例えば前日終値が100円で、110円で始まった場合は「窓を開けて上昇」なんていう言われ方をします。
三空は、この窓に注目したパターン。
上昇相場で窓が3回開いたときは「三空踏み上げ」となり売りのシグナルが点灯。下落相場では「三空叩き込み」と呼ばれ、買いのチャンス到来というわけです。
窓が連続で開く超強気or弱気の相場で逆張りするには勇気がいりますが、成功するにはパターンを信じろ!というのが本間宗久からのメッセージなのでしょう。
なお、24時間ずっと相場が開いているFXでは窓が開きにくいため、基本的には株でみられるパターンになります。
三兵

連続した3本の陽線 or 陰線のパターンが三兵です。
下落相場の場合に陽線が3本連続で出現すると、「赤三兵」の完成。
相場が底を売ったときのシグナルで、そのまま買いについていくのが望ましいパターンです。
反対に、上昇相場の場合に陰線が3本連続して出現すると「三羽烏」と呼ばれるシグナルになります。
この場合は上昇相場が終わり、下落が続いていくことを示唆しています。
三兵の注意点としては、赤三兵っぽいパターンでも上ヒゲがついているケース。
このときは「赤三兵の先詰まり」と呼ばれ、値を戻すパワーがなくなったと判断されるため、下落シグナルに変わります。
三法

相場が動かないときは「レンジ相場」と呼ばれますが、上か下かの決着がつくまで様子見をする戦略があります。
「待つのも相場」という格言はよく知られていますが、三法はこの格言を象徴するローソク足のパターンです。

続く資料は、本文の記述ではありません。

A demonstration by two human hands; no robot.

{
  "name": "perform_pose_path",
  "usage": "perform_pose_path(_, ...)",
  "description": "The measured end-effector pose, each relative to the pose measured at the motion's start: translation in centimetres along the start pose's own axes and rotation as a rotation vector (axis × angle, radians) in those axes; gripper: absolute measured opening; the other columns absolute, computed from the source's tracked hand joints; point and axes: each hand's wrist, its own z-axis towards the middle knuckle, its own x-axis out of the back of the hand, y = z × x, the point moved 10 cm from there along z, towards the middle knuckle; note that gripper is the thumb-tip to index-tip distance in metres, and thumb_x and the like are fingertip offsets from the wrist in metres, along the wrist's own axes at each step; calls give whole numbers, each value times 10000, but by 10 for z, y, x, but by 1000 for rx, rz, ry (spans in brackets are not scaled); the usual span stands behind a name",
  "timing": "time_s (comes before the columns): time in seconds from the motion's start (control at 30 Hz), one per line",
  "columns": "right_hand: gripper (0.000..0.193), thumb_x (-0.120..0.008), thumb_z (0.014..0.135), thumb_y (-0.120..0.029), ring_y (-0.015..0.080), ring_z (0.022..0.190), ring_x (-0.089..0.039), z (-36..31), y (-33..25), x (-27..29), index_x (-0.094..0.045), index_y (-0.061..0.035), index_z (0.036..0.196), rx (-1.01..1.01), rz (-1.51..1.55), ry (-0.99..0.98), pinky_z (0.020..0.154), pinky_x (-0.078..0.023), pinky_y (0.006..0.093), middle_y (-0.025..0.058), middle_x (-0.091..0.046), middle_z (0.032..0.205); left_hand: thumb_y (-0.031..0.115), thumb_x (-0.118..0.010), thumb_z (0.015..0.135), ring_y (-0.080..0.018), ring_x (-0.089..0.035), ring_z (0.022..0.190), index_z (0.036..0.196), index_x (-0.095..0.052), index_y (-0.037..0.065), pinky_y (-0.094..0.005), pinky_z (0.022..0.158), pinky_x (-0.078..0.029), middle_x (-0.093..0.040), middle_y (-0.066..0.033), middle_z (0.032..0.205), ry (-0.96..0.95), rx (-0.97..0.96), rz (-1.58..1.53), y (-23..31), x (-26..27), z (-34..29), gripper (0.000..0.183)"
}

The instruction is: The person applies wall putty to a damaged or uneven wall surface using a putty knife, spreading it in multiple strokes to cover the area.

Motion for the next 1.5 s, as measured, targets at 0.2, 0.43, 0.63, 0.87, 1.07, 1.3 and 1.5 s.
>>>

小康状態が続いた後に高値を上に抜けたときは「上げ三法」、安値を下に抜けたら「下げ三法」となり、抜けた方向についていけば良いとされています。
おわりに
今回は日本が誇るチャート分析法「酒田五法」を取り上げました。
株やFXなどを実践していると、「この形あったぞ!?」と思うパターンが大量に出てきます。
そのときに酒田五法に沿った投資判断をするのか、逆の判断をするのかは自分次第です。
この手法だけを参考にしていると裏切られることがありますが、そのときは酒田五法をレベルの高い「あるある」と考えて、次の投資判断への糧にしていただくことが重要です。